Progressive Voice is a weekly opinion column. The views and opinions expressed in the column are those of the individual authors and do not necessarily reflect the views of their organizations or ARLnow.com.
By Takis Karantonis
Amazon’s public “beauty contest” about where it will locate a second headquarters has re-energized the discussion about investment incentives and responsible community benefit negotiations. Is competing for Amazon’s HQ2 a good thing for Arlington? What determines the acceptable balance of costs and benefits?
Skeptics fear that Arlington (and its partner Alexandria) may overestimate the ROI (return on investment) or underestimate its adverse impacts — and end up offering too sweet of a deal to Amazon.
Supporters see gains for the private and public dollars invested and an offset for many of the possible negative impacts.
This public discussion is taking place in the context of Arlington’s expensive housing market and chronic underinvestment in key infrastructure and critical public assets (transit, school capacity). How might a “good deal” overcome these obstacles?
If Amazon decides to come here, it intends to invest $5 billion over 10 years and would bring 50,000 jobs to our area, which currently has about 3.2 million jobs.
Amazon HQ2 and its employees would enlarge our local economy and the tax-base that supports our schools, services and community investments. Any incentives offered by the state and/or affected local jurisdictions are intended to attract investors and facilitate this virtuous cycle.
However, Arlington should be asking for reasonable investments from large corporations that are relocating here.
As one example, a good deal should emphasize Amazon’s use of public transit and disincentivize car-based commuting. Amazon should be invited to participate in public-private and direct investment in public transit in addition to its mandatory contributions to our transportation improvement fund.
Route 1 is as transit-efficient as it gets: two Metrorail lines, Virginia Railway Express, a bus rapid transit line and National Airport. Amazon HQ2, however, would require accelerating Metro and VRE improvements, and expanding Metroway-BRT. These improvements are compelling in their own right, and Amazon HQ2 should demonstrate how it would act as a catalyst for further improvements.

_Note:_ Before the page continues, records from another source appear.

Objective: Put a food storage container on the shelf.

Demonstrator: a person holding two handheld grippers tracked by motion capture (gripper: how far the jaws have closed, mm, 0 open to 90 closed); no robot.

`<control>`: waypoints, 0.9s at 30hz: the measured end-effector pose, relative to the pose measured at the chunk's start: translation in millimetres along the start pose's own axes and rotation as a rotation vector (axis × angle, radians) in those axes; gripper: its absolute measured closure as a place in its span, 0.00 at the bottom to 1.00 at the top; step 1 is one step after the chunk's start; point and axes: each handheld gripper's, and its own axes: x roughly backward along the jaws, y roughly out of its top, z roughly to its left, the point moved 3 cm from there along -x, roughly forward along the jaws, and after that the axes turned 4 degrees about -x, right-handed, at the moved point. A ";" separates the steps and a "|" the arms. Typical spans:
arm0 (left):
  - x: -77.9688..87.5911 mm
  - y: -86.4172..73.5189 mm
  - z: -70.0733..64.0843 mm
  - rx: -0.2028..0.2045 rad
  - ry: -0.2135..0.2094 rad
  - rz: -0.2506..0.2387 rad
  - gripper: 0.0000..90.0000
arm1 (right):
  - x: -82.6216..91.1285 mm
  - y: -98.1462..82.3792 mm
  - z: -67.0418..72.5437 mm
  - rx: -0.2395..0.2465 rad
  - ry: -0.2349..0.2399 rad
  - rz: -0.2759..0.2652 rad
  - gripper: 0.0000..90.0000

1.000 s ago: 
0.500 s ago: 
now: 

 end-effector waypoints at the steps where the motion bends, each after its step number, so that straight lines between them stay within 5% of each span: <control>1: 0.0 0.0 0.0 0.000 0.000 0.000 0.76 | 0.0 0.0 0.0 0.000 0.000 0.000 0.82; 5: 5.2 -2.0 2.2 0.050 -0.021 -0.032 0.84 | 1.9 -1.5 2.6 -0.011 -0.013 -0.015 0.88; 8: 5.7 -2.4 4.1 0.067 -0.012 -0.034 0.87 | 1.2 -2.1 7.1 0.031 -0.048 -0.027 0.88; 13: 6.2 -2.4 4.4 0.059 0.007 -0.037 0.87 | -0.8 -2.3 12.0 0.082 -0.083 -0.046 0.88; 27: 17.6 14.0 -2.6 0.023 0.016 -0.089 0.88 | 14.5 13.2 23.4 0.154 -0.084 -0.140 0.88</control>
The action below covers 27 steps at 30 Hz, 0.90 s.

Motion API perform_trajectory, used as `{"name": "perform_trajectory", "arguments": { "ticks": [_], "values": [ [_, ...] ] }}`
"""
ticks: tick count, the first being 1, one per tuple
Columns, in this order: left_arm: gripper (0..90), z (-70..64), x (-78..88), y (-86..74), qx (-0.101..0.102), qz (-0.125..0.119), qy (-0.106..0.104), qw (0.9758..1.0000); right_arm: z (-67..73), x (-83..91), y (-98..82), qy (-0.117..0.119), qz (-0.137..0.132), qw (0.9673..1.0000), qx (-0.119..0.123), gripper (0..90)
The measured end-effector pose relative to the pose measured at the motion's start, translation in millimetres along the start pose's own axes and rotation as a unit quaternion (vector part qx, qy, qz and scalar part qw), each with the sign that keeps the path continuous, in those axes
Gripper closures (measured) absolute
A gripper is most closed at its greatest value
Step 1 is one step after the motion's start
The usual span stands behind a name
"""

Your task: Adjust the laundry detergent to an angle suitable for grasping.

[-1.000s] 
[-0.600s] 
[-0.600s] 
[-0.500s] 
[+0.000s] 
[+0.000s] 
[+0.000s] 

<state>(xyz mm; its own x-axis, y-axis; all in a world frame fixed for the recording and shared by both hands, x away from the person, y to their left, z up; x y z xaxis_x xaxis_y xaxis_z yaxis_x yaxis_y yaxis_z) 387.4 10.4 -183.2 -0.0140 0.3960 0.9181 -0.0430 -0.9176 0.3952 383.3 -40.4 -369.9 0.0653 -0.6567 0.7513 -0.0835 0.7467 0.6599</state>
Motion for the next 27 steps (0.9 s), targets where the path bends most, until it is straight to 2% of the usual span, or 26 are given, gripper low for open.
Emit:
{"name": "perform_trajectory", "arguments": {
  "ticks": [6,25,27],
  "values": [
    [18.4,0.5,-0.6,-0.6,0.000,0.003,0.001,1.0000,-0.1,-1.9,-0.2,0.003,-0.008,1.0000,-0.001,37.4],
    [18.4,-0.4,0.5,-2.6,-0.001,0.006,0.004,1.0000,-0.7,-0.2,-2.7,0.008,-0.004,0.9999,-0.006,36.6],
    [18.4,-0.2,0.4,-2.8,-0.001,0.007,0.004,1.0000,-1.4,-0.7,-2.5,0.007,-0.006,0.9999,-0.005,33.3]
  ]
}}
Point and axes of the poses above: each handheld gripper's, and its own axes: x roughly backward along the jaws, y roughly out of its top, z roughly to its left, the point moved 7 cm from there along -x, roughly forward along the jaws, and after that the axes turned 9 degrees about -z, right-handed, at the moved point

Another example: Arlington has plans to responsibly accommodate its share of growth along its urban corridors. However more needs to be done, including putting new housing supply policies to work, such as allowing for missing-middle land-use and gentle density, where appropriate. Amazon should demonstrate how it will contribute to wise land use, not exacerbate the current stresses that Arlington faces.
A third example: Amazon’s compliance with Arlington’s Community Energy Plan and Alexandria’s Eco-district planning should be expected as these plans support our community values and pay off for all involved: investors, community and the environment.
Fourth, the stresses for school space affect virtually all parts of Arlington. Amazon should participate actively in how projections of its arrival worsen this problem–and what it might do to ameliorate it in advance.
And what would Arlington bring to “a good deal” besides the obvious, but not trivial (location, well-educated population, etc.)?
The fact that Arlington teamed up with Alexandria for this project is a big step forward.
Amazon HQ2’s size and potential impact are well within what our region as a whole can handle. So we have met a prerequisite for a “good” Amazon deal–better regional cooperation.
So many new jobs and employees will unavoidably strain our tight housing market. In fact, investors see lack of housing availability and affordability–next to our infamous traffic problems–as the biggest drawbacks. Therefore, a good deal demands a regional commitment to increase housing supply and defend affordability. Arlington has such plans on the books, yet must better manage priorities and focus public investment.
Attracting major corporations makes our region economically more diverse and resilient. Big corporations often turn out to be fair and reliable long-term partners. Arlington is home to more than a few, to our mutual benefit. The key question is whether we are determined to maximize return on our hard-earned competitive advantages. Any incentives to an incoming corporation need to reflect credible and quantifiable current and future community benefits.
Amazon’s proposal would create quality jobs and makes the most of our key assets: our workforce, our brainpower, our infrastructure, our urbanism and our location. Its benefits should be welcome despite its notable adverse impacts. Yet the deal itself hinges on the all-important details, which will require a thorough and public debate in which our citizens should be engaging soon.
Takis Karantonis is an economist who has lived in Arlington for 12 years. He served earlier as the Executive Director of the Columbia Pike Revitalization Organization (CPRO), as well as on several advisory commissions, non-profit boards and the Board of his Columbia Heights Civic Association.